• TASK PROMPT: Please copy the data exactly as it stands, minus the images.

• DATASET SECTION:
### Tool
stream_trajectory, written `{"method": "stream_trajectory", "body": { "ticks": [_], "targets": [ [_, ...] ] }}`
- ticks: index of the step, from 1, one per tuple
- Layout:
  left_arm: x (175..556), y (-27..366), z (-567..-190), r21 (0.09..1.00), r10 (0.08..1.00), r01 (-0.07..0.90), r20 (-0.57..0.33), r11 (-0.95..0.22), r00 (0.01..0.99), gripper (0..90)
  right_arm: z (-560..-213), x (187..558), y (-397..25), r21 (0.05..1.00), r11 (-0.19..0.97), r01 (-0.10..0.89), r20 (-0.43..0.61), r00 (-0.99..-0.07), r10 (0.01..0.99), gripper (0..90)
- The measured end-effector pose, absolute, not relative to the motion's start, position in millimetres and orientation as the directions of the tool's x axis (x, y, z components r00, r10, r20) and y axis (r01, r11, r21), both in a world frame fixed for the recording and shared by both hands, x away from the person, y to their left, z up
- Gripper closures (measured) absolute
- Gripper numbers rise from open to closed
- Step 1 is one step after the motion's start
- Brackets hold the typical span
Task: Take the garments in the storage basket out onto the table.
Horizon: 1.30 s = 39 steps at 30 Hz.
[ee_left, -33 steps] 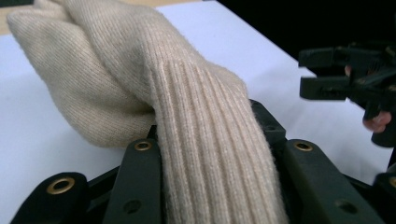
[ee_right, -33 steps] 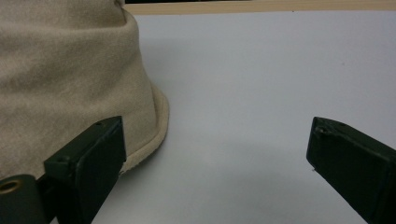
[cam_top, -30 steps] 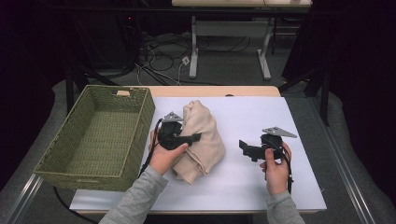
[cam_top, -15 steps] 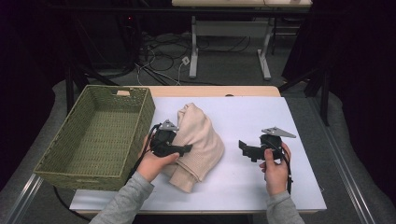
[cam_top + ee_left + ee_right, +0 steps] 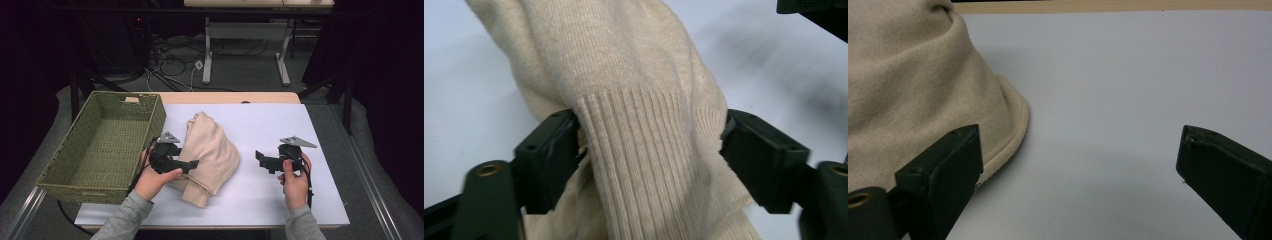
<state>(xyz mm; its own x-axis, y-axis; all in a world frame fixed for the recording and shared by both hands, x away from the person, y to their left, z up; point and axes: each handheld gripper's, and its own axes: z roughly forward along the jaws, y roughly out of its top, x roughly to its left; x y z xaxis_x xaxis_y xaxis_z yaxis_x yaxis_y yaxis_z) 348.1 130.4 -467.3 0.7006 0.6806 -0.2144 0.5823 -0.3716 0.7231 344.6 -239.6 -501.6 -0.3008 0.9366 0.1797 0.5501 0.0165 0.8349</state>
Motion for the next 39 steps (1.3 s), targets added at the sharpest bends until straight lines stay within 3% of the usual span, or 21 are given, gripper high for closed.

• EXPECTED OUTPUT:
### Tool
stream_trajectory, written `{"method": "stream_trajectory", "body": { "ticks": [_], "targets": [ [_, ...] ] }}`
- ticks: index of the step, from 1, one per tuple
- Layout:
  left_arm: x (175..556), y (-27..366), z (-567..-190), r21 (0.09..1.00), r10 (0.08..1.00), r01 (-0.07..0.90), r20 (-0.57..0.33), r11 (-0.95..0.22), r00 (0.01..0.99), gripper (0..90)
  right_arm: z (-560..-213), x (187..558), y (-397..25), r21 (0.05..1.00), r11 (-0.19..0.97), r01 (-0.10..0.89), r20 (-0.43..0.61), r00 (-0.99..-0.07), r10 (0.01..0.99), gripper (0..90)
- The measured end-effector pose, absolute, not relative to the motion's start, position in millimetres and orientation as the directions of the tool's x axis (x, y, z components r00, r10, r20) and y axis (r01, r11, r21), both in a world frame fixed for the recording and shared by both hands, x away from the person, y to their left, z up
- Gripper closures (measured) absolute
- Gripper numbers rise from open to closed
- Step 1 is one step after the motion's start
- Brackets hold the typical span
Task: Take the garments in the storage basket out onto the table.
Horizon: 1.30 s = 39 steps at 30 Hz.
[ee_left, -33 steps] 
[ee_right, -33 steps] 
[cam_top, -30 steps] 
[cam_top, -15 steps] 
[cam_top + ee_left + ee_right, +0 steps] 
<state>(xyz mm; its own x-axis, y-axis; all in a world frame fixed for the recording and shared by both hands, x away from the person, y to their left, z up; point and axes: each handheld gripper's, and its own axes: z roughly forward along the jaws, y roughly out of its top, x roughly to its left; x y z xaxis_x xaxis_y xaxis_z yaxis_x yaxis_y yaxis_z) 348.1 130.4 -467.3 0.7006 0.6806 -0.2144 0.5823 -0.3716 0.7231 344.6 -239.6 -501.6 -0.3008 0.9366 0.1797 0.5501 0.0165 0.8349</state>
Motion for the next 39 steps (1.3 s), targets added at the sharpest bends until straight lines stay within 3% of the usual span, or 21 are given, gripper high for closed.

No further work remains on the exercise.